* **Recorded data**:
#####

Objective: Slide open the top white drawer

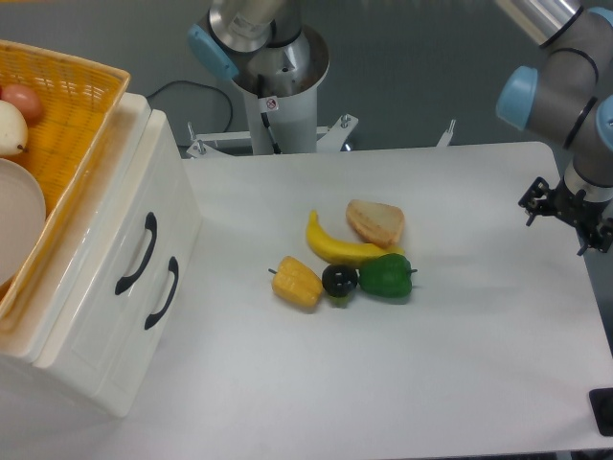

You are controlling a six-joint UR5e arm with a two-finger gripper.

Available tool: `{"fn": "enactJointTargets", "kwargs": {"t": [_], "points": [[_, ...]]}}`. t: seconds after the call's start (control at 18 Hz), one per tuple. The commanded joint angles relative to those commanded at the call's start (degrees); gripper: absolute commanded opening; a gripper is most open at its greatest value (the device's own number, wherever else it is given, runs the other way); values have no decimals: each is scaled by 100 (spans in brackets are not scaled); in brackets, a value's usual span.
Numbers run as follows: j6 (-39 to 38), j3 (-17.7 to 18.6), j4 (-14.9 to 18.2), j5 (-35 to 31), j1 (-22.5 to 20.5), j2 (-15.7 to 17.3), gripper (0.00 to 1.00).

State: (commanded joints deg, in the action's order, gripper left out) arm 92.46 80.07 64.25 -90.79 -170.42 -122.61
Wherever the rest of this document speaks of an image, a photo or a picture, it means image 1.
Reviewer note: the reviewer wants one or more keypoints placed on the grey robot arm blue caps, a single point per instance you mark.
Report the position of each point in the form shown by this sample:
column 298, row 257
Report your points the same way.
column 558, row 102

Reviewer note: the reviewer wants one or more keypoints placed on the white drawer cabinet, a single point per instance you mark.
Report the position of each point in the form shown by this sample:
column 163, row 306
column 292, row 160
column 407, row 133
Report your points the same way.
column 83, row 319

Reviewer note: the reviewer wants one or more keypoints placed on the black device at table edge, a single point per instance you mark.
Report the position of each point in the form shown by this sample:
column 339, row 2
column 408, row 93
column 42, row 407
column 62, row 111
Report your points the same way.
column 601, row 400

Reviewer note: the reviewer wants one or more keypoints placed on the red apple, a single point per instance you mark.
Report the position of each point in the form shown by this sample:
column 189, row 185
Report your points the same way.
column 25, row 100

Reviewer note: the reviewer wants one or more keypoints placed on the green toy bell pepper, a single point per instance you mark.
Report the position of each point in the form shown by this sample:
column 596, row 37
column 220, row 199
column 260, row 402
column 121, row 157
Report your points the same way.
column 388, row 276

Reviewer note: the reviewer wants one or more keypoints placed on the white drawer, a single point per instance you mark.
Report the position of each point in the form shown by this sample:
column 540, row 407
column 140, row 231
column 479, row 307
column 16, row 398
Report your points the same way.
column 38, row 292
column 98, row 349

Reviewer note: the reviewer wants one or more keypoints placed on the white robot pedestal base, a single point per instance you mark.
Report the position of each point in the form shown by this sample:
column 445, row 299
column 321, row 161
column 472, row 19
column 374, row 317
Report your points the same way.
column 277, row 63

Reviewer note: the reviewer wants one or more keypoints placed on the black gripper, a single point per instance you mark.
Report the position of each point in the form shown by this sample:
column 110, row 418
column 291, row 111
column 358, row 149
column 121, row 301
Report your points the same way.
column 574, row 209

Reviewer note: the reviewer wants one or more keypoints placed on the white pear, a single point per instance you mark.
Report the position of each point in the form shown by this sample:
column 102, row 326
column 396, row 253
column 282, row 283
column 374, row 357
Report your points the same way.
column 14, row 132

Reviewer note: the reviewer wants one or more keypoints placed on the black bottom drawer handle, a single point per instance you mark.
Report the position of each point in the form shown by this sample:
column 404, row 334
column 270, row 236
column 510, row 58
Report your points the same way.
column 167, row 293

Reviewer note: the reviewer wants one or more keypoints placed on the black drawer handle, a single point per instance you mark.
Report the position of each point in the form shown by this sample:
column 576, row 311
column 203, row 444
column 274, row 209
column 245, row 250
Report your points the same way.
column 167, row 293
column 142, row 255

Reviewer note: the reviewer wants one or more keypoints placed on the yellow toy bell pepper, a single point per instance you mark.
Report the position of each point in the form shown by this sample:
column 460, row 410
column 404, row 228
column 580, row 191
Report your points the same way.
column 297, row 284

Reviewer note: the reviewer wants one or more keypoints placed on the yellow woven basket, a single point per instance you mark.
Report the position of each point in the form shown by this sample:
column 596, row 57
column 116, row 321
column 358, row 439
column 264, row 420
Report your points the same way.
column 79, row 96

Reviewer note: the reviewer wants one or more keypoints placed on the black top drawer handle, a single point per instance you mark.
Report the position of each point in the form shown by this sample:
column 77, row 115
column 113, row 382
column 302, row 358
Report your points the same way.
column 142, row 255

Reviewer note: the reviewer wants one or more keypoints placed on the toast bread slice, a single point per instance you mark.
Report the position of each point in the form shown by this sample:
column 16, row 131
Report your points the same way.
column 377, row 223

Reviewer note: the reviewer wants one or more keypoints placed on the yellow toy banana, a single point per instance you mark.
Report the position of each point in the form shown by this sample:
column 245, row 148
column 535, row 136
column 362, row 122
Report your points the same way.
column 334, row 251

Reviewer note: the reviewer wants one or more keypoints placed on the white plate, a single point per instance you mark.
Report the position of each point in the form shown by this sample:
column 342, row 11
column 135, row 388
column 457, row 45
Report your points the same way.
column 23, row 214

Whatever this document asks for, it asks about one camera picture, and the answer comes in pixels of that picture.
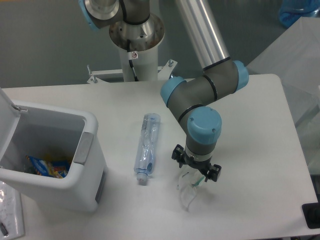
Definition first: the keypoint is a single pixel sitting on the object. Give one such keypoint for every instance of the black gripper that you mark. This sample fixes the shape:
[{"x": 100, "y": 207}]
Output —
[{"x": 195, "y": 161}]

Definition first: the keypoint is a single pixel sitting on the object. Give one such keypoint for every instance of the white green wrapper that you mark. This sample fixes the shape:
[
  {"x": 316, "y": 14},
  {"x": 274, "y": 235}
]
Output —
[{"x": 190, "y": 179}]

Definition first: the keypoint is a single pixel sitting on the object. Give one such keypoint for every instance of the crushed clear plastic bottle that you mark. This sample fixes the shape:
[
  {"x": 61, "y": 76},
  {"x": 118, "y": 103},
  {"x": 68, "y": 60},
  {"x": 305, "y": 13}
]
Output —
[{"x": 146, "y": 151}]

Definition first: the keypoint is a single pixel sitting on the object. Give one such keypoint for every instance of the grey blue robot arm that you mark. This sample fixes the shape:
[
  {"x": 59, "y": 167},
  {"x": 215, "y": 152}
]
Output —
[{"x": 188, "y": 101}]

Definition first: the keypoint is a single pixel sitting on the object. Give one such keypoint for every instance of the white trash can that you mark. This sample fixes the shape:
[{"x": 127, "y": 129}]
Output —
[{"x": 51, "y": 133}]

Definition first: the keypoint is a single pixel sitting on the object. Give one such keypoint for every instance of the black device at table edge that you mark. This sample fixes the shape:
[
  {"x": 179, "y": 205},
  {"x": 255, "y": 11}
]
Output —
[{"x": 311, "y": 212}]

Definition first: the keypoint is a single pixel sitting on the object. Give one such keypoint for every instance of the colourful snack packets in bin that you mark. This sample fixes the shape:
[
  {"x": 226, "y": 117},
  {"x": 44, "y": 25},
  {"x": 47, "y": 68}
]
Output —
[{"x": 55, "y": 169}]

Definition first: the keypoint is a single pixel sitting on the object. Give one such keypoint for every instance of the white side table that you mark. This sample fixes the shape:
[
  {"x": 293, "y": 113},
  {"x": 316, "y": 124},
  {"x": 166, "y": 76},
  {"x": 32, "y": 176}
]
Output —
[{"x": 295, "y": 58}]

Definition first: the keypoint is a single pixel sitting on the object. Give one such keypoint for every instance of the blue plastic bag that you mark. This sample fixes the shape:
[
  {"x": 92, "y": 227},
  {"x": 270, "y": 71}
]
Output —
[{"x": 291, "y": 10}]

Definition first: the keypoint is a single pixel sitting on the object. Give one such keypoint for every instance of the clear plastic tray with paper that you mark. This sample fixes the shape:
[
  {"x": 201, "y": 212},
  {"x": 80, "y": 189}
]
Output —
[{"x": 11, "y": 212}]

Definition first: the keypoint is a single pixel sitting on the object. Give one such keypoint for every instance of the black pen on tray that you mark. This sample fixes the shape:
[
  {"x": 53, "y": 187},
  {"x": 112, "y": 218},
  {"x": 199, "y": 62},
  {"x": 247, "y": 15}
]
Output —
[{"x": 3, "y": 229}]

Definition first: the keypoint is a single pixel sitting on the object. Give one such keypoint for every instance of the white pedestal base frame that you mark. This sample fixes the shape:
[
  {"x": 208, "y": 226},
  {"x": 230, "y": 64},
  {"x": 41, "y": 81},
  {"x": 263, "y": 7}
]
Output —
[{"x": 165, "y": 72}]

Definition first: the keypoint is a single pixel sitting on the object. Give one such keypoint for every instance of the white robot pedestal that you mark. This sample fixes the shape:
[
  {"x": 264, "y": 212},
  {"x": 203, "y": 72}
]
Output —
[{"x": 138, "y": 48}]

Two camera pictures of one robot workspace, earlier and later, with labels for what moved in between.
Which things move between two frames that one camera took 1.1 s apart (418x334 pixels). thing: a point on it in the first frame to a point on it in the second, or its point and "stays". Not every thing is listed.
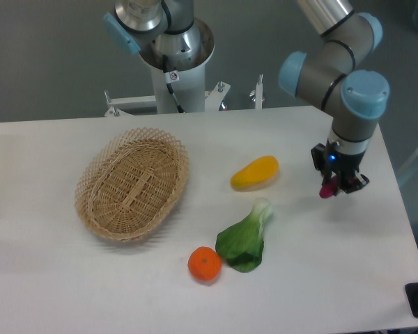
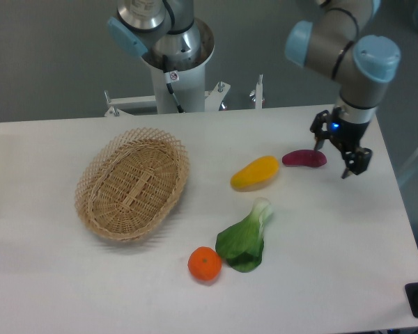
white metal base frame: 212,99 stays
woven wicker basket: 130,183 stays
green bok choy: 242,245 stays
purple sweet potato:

#####

* **WORK REQUEST**: Which of the lines in the data contain the string "clear"? Return each one.

* **SOLUTION TO THIS PROBLEM**:
Definition first: the keypoint is a single pixel sitting on the object. Give one such keypoint for every instance of the crushed clear plastic bottle that you mark. This sample fixes the shape:
Definition first: the keypoint is a single pixel sitting on the object. Give one such keypoint for every instance of the clear plastic tray with paper that you mark. This sample fixes the shape:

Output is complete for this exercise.